Items from a data source
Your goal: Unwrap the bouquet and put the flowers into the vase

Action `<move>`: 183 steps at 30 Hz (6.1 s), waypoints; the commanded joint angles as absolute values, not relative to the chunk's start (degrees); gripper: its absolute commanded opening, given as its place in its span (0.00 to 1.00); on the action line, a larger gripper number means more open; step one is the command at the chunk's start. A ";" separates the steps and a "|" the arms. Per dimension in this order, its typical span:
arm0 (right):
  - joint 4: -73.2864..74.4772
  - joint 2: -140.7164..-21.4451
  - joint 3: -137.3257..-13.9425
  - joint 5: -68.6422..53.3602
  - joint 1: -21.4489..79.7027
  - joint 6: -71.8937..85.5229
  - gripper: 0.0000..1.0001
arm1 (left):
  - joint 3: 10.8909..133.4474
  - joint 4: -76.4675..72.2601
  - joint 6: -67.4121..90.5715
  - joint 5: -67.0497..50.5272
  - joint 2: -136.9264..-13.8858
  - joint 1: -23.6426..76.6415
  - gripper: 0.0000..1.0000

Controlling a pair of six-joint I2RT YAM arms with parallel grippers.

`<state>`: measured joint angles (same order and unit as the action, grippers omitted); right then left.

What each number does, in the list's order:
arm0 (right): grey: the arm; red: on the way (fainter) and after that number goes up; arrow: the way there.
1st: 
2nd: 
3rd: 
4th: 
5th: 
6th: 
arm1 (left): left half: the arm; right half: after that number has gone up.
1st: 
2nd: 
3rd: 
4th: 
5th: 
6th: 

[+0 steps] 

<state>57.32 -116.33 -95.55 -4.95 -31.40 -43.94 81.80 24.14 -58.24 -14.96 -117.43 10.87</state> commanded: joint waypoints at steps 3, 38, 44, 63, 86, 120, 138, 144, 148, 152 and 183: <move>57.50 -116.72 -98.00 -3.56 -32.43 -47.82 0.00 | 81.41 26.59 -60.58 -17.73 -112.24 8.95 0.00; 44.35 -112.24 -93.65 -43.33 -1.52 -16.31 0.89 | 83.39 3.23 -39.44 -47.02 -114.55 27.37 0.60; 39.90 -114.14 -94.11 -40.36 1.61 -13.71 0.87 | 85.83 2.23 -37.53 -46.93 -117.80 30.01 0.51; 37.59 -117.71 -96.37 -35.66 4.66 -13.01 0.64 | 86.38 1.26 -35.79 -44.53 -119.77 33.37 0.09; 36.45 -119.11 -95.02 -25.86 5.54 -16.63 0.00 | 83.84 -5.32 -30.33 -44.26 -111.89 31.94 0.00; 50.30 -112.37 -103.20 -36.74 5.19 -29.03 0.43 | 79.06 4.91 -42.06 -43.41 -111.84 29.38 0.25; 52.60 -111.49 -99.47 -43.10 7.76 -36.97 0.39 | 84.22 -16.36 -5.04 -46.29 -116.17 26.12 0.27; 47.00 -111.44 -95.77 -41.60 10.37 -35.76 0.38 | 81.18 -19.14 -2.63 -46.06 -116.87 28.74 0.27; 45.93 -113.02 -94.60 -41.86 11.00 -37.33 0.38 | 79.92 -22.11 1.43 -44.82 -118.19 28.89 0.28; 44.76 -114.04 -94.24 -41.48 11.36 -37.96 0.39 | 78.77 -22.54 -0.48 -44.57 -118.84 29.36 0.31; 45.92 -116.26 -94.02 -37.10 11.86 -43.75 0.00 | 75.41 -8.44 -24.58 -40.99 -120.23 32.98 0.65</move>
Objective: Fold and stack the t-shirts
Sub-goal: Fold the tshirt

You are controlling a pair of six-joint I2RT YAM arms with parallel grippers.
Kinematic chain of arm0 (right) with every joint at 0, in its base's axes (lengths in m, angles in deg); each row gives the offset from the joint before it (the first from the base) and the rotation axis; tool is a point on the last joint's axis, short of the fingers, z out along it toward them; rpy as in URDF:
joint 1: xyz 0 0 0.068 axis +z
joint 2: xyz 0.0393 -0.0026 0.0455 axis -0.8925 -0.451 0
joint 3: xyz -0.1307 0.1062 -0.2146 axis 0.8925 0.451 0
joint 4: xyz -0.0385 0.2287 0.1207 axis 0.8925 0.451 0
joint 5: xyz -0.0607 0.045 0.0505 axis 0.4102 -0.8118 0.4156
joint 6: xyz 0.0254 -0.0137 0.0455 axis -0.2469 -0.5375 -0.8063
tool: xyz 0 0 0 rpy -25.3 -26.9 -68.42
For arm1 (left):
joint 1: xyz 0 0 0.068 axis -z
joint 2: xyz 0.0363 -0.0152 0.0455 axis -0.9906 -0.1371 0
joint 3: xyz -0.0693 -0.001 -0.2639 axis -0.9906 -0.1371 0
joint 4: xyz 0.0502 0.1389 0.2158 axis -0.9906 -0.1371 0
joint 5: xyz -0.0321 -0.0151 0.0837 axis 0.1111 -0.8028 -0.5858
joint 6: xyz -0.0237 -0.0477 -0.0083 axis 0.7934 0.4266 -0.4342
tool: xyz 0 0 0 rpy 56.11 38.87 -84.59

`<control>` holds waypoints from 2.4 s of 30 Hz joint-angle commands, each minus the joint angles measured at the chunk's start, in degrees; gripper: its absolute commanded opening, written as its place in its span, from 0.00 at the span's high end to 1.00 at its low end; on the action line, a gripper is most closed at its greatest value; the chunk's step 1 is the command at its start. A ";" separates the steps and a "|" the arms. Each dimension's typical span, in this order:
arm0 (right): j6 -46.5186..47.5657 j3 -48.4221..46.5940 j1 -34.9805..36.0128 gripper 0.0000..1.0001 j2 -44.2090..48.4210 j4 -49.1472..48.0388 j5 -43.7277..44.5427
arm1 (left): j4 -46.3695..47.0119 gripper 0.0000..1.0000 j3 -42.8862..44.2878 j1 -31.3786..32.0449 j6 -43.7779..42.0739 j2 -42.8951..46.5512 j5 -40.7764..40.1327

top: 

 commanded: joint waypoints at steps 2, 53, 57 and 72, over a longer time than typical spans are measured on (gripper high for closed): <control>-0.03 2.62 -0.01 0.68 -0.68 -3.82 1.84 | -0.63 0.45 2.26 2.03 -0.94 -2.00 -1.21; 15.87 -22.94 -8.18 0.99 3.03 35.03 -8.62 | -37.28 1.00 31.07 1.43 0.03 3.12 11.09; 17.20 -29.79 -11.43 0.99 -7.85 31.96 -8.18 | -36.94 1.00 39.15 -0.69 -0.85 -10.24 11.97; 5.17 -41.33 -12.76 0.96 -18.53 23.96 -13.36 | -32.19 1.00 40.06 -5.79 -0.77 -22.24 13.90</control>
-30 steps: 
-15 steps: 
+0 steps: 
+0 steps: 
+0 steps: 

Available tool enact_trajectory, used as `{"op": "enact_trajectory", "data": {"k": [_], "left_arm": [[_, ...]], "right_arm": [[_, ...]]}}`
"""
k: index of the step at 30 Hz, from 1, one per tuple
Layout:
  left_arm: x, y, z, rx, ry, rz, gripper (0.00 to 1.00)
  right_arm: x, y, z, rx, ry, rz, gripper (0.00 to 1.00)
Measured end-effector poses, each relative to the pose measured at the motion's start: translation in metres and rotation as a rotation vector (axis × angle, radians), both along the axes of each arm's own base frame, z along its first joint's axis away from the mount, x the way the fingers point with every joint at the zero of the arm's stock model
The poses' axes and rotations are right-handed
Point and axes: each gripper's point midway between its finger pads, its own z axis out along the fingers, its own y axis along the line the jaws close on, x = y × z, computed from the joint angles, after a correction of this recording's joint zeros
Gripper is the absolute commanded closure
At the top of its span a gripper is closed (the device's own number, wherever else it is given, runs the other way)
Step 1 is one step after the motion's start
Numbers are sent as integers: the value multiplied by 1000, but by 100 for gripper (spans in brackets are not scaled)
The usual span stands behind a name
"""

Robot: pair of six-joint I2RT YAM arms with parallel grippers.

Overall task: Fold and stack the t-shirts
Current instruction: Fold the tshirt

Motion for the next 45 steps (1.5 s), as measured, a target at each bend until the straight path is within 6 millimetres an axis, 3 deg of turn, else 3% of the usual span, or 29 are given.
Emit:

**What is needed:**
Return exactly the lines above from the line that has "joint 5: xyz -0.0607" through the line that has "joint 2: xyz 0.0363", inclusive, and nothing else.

**Response to the task:**
joint 5: xyz -0.0607 0.045 0.0505 axis 0.4102 -0.8118 0.4156
joint 6: xyz 0.0254 -0.0137 0.0455 axis -0.2469 -0.5375 -0.8063
tool: xyz 0 0 0 rpy -25.3 -26.9 -68.42
For arm1 (left):
joint 1: xyz 0 0 0.068 axis -z
joint 2: xyz 0.0363 -0.0152 0.0455 axis -0.9906 -0.1371 0

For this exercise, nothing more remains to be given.